Filming took place throughout the month of June 2017 in and around Toronto. 30% of financing for the film, which was made for less than $1 million, came from preselling the film via VHX to fans. Alejandro Alcoba and Jordan Hall wrote the script for the film.

==Release==
The Carmilla Movie was released in Cineplex theatres across Canada for one night only on October 26, 2017, and was released via streaming on Fullscreen the following day.

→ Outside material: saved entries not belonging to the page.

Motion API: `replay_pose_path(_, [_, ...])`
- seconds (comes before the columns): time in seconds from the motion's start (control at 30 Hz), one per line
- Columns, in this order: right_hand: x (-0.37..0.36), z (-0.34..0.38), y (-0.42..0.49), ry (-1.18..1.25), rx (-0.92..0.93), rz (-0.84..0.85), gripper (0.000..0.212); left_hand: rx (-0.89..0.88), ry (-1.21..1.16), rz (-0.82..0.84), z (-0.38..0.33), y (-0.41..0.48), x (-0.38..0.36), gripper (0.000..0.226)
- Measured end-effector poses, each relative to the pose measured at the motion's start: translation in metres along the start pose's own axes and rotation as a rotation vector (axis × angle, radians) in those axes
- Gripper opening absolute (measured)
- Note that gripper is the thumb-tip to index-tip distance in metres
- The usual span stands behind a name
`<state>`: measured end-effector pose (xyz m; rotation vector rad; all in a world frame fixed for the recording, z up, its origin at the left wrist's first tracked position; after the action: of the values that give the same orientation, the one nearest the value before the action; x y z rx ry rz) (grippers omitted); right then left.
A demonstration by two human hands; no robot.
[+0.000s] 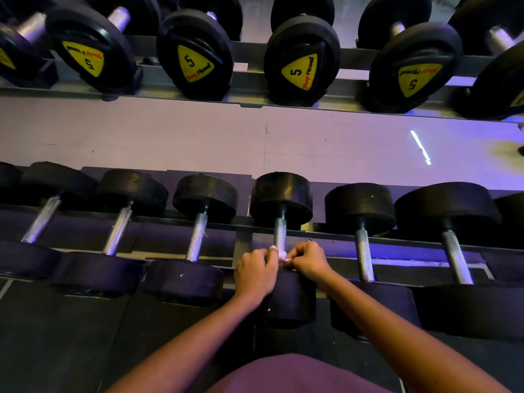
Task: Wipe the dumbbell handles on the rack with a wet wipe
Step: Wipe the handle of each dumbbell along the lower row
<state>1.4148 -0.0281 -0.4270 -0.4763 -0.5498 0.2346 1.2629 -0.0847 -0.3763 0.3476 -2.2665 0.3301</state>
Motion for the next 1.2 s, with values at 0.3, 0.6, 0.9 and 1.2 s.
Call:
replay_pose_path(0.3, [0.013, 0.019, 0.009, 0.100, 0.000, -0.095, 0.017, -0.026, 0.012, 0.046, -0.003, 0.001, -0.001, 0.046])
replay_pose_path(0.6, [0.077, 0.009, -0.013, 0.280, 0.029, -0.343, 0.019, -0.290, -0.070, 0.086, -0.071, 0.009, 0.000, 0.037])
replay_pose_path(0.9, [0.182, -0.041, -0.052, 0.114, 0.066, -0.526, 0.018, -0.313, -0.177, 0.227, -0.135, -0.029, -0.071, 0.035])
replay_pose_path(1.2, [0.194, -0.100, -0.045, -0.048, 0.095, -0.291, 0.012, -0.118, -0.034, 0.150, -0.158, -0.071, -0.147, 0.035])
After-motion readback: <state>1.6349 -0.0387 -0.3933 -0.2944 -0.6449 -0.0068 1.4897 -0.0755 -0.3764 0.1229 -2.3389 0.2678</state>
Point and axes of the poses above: each hand's wrist, its own y-axis towards the middle knuckle, its own x-axis out of the back of the hand, z = x × y, the point moved 9 cm from there along y, towards the middle knuckle, and after that the axes turned 1 degree about -x, right-handed, at the moved point
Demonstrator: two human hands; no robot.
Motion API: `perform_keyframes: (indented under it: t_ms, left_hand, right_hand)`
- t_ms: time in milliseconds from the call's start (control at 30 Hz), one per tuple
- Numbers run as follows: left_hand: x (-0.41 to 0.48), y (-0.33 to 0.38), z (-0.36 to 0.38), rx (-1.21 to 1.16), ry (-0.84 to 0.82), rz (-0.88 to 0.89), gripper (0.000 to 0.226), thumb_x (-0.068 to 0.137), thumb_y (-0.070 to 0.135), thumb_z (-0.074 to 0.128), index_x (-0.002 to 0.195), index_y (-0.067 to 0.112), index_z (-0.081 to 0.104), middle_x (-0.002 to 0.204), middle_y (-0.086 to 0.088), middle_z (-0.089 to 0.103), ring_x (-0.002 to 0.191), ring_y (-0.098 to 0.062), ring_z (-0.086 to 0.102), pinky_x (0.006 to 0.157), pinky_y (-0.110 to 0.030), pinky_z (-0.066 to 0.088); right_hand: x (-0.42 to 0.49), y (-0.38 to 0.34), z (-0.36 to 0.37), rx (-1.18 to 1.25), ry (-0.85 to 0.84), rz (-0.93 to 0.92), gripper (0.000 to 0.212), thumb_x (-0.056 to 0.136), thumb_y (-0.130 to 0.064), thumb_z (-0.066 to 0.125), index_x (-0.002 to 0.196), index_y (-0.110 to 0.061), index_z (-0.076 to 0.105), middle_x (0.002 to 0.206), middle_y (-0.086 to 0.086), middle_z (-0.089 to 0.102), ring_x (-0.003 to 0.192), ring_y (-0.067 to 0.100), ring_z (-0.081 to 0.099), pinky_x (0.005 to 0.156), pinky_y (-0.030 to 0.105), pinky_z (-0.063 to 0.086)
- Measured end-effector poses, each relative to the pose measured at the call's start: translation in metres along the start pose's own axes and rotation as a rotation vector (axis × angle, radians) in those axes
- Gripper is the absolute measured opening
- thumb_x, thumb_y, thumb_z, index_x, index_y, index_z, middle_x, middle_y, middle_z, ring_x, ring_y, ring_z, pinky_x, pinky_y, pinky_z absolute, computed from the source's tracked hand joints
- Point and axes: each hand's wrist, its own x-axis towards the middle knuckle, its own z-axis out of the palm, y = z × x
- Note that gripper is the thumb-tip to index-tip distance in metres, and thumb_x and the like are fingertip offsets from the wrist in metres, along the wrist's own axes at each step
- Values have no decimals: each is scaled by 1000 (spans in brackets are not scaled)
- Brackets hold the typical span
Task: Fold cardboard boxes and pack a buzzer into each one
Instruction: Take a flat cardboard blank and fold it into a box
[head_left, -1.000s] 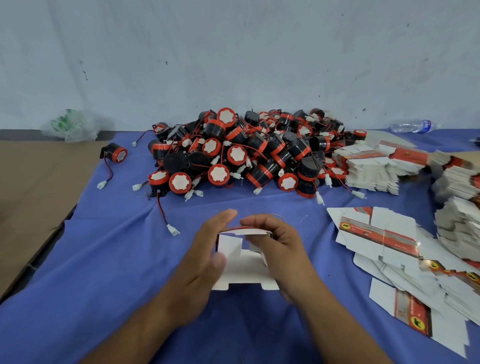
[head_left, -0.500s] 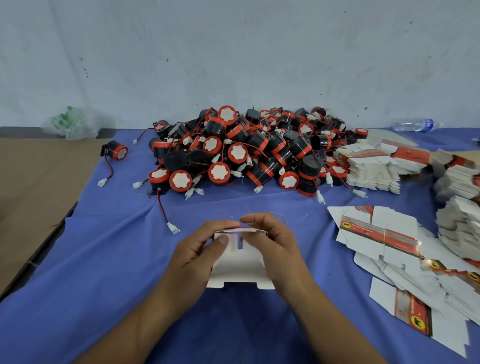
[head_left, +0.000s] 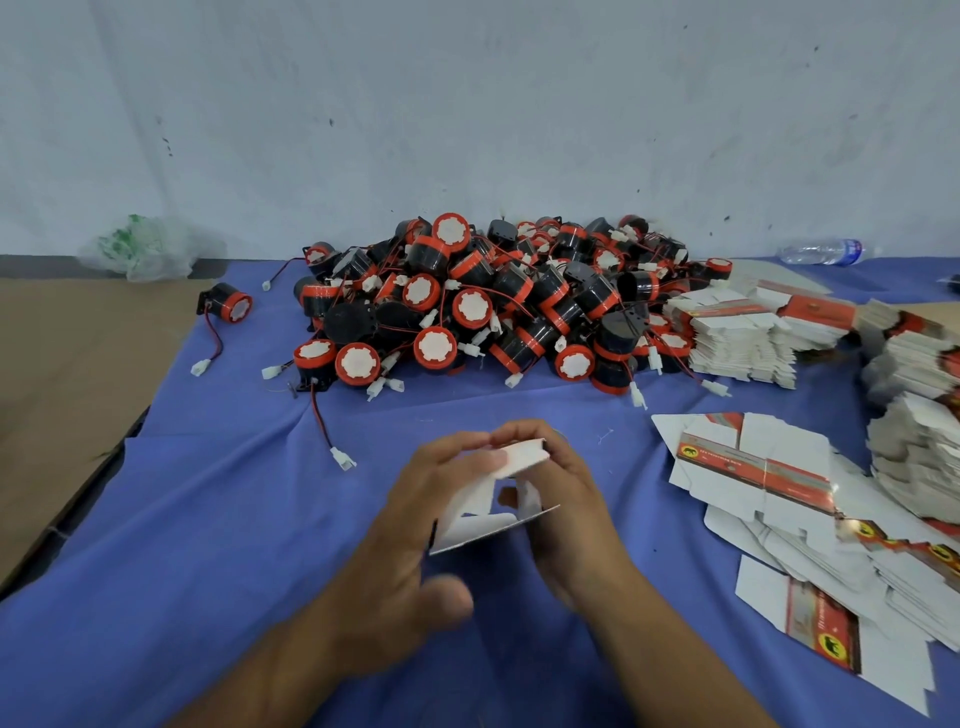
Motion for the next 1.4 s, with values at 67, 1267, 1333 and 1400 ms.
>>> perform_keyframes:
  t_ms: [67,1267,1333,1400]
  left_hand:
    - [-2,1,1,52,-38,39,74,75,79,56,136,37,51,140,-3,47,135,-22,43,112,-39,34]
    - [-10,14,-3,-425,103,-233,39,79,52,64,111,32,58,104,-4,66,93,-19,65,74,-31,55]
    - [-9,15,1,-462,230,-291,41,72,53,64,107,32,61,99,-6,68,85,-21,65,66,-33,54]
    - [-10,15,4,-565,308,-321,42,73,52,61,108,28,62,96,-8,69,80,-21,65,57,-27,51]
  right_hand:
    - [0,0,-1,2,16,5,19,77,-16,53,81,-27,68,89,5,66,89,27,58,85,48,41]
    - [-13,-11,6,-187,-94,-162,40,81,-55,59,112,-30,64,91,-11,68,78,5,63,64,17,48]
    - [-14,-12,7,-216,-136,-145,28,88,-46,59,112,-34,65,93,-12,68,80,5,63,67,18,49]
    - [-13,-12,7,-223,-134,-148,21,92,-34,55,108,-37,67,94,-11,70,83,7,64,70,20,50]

The film had its television premiere on Hollywood Suite on January 3, 2018, along with the complete web series in an 18-hour marathon.

==Reception==
Amy Zimmerman of The Daily Beast praises that the film does not focus on "pale men and their fawning female victims", but rather sapphic women who are not "portrayed through harmful stereotypes". According to Amy, "Carmillas creative team actively avoids the tropes that have come to define queer women in pop culture". Jessica Oshanani of Her Campus thinks that the film is "incredible and worth watching". She believes that the cast, who bring their own unique personalities into the film, are one of the best things about the film.

Peter Knegt from CBC.ca felt that the film was made mainly for fans of the web series. Because he had not seen the web series first, he found it hard to follow the plot in the film. He also mentions that the film is "not just a lesbian vampire movie, but a whole world dominated by characters who are queer and/or female", and that it even has a non-binary character in LaFontaine. Karly Ko from Autostraddle says that The Carmilla Movie was even better than she expected as a fan of the web series. She praises the cast and the depiction of the characters' relationships. Aja Romano from Vox believes that The Carmilla Movie is mainly interesting to those who are happy to spend a few hours watching two beautiful women who are happy with each other in a simple and sweet love story.